While SBI owns a 24 percent stake in Yes Bank and has put the entire stock on the block, 11 other banks including ICICI Bank, HDFC Bank, Axis Bank, Kotak Mahindra Bank, collectively hold 9.74 percent. Two private equity players -- CA Basque Investments and Verventa Holdings -- collectively hold another 16.05 percent.

At the current share price, SBI can walk away Rs 18,420 crore for its 24 percent stake.

Earlier in August, there were reports quoting named RBI officials saying that the regulator has asked investors seeking a controlling stake in Yes Bank to reconsider their demand, including acquiring and retaining a majority stake.

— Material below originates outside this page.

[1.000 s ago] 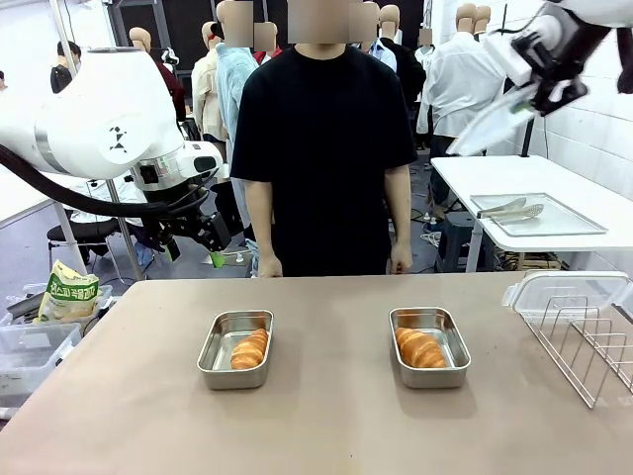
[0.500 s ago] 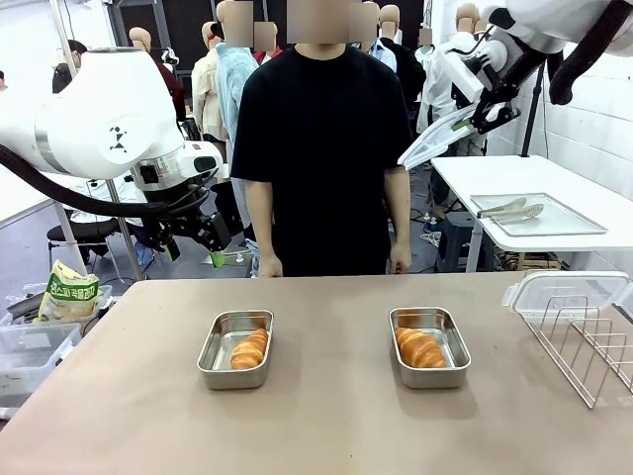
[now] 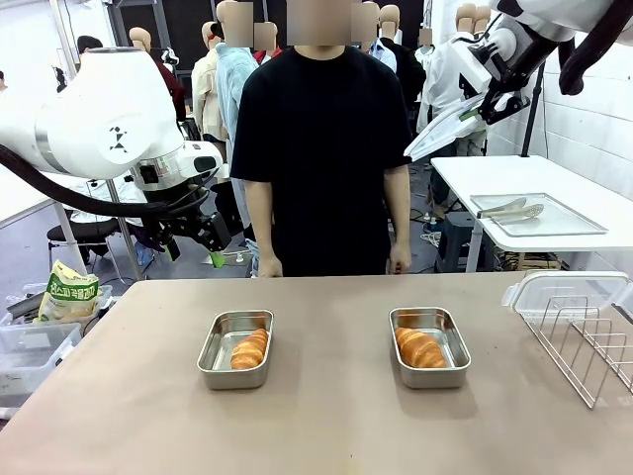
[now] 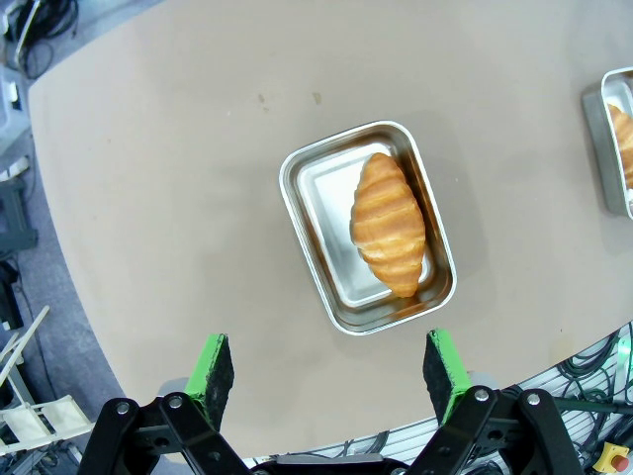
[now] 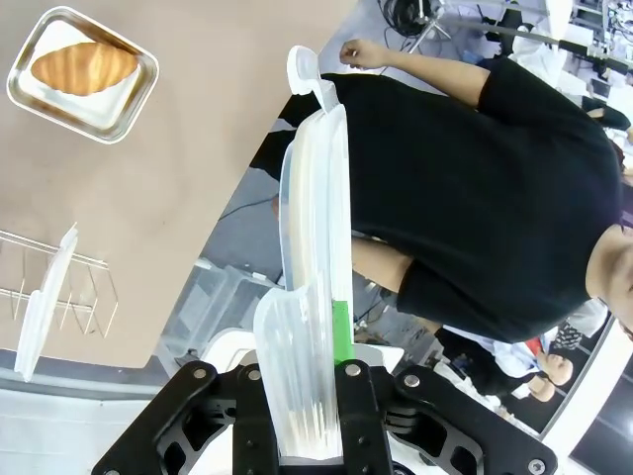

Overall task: Place the bread in airtight containers.
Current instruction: Pick up one Airtight Container lid and hand it to the human, then release when the human grabs the Airtight Container lid.

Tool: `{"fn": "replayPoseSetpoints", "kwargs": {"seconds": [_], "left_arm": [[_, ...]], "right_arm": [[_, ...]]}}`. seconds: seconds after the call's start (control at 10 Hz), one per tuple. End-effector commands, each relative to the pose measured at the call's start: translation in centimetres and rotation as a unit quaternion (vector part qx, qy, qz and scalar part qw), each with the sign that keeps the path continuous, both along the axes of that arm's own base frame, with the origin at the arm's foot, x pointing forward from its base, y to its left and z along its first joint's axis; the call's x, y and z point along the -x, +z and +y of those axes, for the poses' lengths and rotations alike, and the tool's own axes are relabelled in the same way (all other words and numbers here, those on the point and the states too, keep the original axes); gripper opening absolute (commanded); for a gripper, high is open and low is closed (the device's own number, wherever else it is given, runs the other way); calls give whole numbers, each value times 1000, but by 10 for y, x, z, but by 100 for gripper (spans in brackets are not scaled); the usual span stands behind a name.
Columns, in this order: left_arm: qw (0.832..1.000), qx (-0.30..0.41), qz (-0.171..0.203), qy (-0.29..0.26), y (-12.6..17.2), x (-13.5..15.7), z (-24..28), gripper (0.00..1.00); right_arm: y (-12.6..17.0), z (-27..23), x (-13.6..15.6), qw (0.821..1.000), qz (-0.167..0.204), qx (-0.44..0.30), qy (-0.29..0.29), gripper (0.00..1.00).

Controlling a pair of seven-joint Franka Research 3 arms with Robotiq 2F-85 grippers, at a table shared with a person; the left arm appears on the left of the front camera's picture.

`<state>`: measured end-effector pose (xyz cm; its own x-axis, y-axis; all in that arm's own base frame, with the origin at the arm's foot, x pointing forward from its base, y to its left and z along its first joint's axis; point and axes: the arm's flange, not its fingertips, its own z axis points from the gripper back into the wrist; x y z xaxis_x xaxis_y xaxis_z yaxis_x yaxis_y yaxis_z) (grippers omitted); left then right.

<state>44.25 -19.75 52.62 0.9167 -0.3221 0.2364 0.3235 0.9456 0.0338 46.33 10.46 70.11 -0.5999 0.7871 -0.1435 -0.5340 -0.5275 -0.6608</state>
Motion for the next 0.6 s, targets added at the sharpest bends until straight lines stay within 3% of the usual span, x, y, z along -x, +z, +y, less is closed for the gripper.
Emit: {"fn": "replayPoseSetpoints", "kwargs": {"seconds": [0.0,0.5], "left_arm": [[1000,-9,-2,11,1,0,0,100],[1000,-9,-2,11,1,0,0,100]], "right_arm": [[-6,0,4,1000,2,-2,1,0],[-6,0,4,1000,2,-2,1,0]]}}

The RBI's reluctance is expected to delay the stake sale which was earlier expected to be completed by the fourth quarter of the fiscal.

The Dubai-based Emirates NBD, which is the largest lender in the UAE, is also interested in the bank and is in advanced talks to acquire a majority stake.

SMBC, which is the second-biggest Japanese bank, is directly negotiating with the RBI on this, but the regulator is "not willing to relent on ownership control", a source in the know of the development said here Thursday.

He further said SMBC is showing lot of interest in the bank, but talks have currently hit a roadblock because the Japanese group is very firm on acquiring 51 percent.

“After the initial discussions with the RBI, potential bidders have been asked to review their stance on certain important terms of the deal,” the source said.

The RBI licensing norms mandate the promoters to reduce their stake to 26 percent within 15 years of starting operations.

To address this, the RBI has proposed a gradual glide path for investors to reduce their stake in Yes Bank over time, indicating that maintaining a perpetual 51 percent holding may not be possible.